▸ What you need to do:
Every entry should be repeated exactly as written.

*** Opening Supplied material ***

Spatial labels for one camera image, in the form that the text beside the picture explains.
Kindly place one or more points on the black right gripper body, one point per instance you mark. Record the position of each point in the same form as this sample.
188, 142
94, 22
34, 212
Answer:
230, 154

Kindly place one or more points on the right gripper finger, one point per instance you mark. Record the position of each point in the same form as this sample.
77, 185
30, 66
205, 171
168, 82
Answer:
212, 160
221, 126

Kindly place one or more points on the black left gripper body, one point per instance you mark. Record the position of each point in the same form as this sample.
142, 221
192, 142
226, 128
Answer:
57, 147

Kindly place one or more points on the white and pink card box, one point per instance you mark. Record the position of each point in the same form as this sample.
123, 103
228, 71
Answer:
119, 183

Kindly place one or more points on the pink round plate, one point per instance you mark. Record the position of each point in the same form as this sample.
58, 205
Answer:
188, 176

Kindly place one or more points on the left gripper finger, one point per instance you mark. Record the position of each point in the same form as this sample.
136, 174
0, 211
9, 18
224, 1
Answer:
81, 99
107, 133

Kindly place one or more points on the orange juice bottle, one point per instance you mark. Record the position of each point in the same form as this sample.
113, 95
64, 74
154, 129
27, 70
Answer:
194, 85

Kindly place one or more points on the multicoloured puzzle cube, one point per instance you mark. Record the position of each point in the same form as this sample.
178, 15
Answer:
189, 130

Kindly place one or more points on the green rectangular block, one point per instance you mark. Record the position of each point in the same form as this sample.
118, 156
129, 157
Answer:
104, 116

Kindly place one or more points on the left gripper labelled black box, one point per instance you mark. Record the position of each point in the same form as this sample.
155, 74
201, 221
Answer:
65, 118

*** Closing Supplied material ***

▸ Response:
Spatial labels for one camera image, in the form that the text beside the picture explains.
Kindly place one or more points on the black right gripper body, one point per instance you mark. Record the position of each point in the same form as this sample.
188, 142
94, 22
34, 212
Answer:
230, 154

Kindly place one or more points on the right gripper finger, one point per instance you mark. Record the position of each point in the same form as this sample.
77, 185
30, 66
205, 171
168, 82
Answer:
212, 160
221, 126

Kindly place one or more points on the black left gripper body, one point per instance you mark. Record the position of each point in the same form as this sample.
142, 221
192, 142
226, 128
Answer:
57, 147

Kindly place one or more points on the white and pink card box, one point per instance you mark. Record the position of each point in the same form as this sample.
123, 103
228, 71
Answer:
119, 183

Kindly place one or more points on the pink round plate, one point per instance you mark. Record the position of each point in the same form as this sample.
58, 205
Answer:
188, 176

Kindly place one or more points on the left gripper finger, one point per instance you mark. Record the position of each point in the same form as this sample.
136, 174
0, 211
9, 18
224, 1
Answer:
81, 99
107, 133

Kindly place one or more points on the orange juice bottle, one point per instance you mark. Record the position of each point in the same form as this sample.
113, 95
64, 74
154, 129
27, 70
Answer:
194, 85

Kindly place one or more points on the multicoloured puzzle cube, one point per instance you mark. Record the position of each point in the same form as this sample.
178, 15
Answer:
189, 130

Kindly place one or more points on the green rectangular block, one point per instance you mark. Record the position of each point in the same form as this sample.
118, 156
129, 157
Answer:
104, 116

Kindly place one or more points on the left gripper labelled black box, one point per instance you mark. Record the position of each point in the same form as this sample.
155, 74
201, 221
Answer:
65, 118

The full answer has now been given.